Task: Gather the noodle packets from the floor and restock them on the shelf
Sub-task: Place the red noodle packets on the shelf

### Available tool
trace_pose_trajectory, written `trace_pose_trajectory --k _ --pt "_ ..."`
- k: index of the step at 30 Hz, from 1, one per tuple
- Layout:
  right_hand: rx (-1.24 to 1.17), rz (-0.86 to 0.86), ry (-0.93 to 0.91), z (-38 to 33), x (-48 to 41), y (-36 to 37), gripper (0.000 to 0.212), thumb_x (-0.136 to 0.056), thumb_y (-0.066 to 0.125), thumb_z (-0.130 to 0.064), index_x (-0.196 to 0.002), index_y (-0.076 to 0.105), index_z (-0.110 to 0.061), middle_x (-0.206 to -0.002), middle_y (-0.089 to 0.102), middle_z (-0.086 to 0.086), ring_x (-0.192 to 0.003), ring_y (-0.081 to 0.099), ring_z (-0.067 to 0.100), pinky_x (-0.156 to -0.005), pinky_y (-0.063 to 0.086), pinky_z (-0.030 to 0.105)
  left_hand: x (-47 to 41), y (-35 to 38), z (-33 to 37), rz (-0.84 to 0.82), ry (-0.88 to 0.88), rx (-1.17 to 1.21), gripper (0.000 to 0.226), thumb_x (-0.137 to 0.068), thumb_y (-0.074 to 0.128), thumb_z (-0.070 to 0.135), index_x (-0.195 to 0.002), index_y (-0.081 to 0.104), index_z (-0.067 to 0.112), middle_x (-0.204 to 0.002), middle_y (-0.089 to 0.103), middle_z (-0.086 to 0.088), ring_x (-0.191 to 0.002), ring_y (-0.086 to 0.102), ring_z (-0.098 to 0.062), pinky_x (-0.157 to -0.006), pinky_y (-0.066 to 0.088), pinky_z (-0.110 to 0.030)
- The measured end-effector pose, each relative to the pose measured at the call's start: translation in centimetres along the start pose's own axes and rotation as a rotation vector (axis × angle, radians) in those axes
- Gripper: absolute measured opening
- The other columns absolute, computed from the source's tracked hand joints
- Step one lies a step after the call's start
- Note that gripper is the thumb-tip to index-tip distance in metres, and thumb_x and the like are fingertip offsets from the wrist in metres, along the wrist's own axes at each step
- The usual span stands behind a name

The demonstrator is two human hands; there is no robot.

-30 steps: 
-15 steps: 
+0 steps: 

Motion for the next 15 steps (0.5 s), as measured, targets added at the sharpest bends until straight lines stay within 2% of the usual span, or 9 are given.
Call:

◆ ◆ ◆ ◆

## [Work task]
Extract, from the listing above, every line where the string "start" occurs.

## [Task solution]
- The measured end-effector pose, each relative to the pose measured at the call's start: translation in centimetres along the start pose's own axes and rotation as a rotation vector (axis × angle, radians) in those axes
- Step one lies a step after the call's start

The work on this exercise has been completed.